REQUIREMENT: When you retype the records that follow, keep each word as it is and drop any pictures.

=== MATERIALS PROVIDED ===

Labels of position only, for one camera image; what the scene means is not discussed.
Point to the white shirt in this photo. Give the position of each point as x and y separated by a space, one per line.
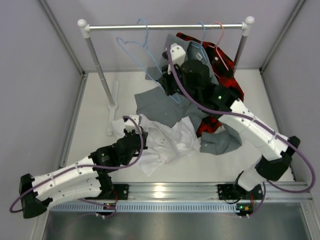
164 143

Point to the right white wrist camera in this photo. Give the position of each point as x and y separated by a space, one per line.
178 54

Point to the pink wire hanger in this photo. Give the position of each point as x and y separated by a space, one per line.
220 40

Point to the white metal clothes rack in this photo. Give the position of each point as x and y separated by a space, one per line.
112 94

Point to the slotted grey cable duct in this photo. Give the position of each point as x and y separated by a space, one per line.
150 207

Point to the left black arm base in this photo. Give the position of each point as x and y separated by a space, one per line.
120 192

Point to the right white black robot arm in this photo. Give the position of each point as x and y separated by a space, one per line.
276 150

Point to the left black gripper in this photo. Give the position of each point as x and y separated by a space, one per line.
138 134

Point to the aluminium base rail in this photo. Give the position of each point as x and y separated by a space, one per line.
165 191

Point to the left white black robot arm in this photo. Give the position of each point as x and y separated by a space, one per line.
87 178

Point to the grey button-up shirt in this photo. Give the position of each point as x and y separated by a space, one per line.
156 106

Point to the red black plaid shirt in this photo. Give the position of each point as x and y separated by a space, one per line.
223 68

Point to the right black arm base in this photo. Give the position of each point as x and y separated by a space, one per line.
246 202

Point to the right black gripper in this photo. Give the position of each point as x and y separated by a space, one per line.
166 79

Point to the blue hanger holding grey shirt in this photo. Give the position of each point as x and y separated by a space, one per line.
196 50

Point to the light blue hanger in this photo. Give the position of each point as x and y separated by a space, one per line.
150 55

===

TASK RESULT:
Labels of position only, for one camera image; what the scene means is not discussed.
Point to the white shirt in this photo. Give the position of each point as x and y separated by a space, one per line.
164 143

Point to the right white wrist camera in this photo. Give the position of each point as x and y separated by a space, one per line.
178 54

Point to the pink wire hanger in this photo. Give the position of each point as x and y separated by a space, one per line.
220 40

Point to the white metal clothes rack in this photo. Give the position of each point as x and y separated by a space, one per line.
112 94

Point to the slotted grey cable duct in this photo. Give the position of each point as x and y separated by a space, one per line.
150 207

Point to the left black arm base in this photo. Give the position of each point as x and y separated by a space, one per line.
120 192

Point to the right white black robot arm in this photo. Give the position of each point as x and y separated by a space, one per line.
276 150

Point to the left black gripper in this photo. Give the position of each point as x and y separated by a space, one per line.
138 134

Point to the aluminium base rail in this photo. Give the position of each point as x and y separated by a space, one per line.
165 191

Point to the left white black robot arm in this photo. Give the position of each point as x and y separated by a space, one per line.
87 178

Point to the grey button-up shirt in this photo. Give the position of each point as x and y separated by a space, one per line.
156 106

Point to the red black plaid shirt in this photo. Give the position of each point as x and y separated by a space, one per line.
223 68

Point to the right black arm base in this photo. Give the position of each point as x and y separated by a space, one per line.
246 202

Point to the right black gripper in this photo. Give the position of each point as x and y separated by a space, one per line.
166 79

Point to the blue hanger holding grey shirt in this photo. Give the position of each point as x and y separated by a space, one per line.
196 50

Point to the light blue hanger in this photo. Give the position of each point as x and y separated by a space, one per line.
150 55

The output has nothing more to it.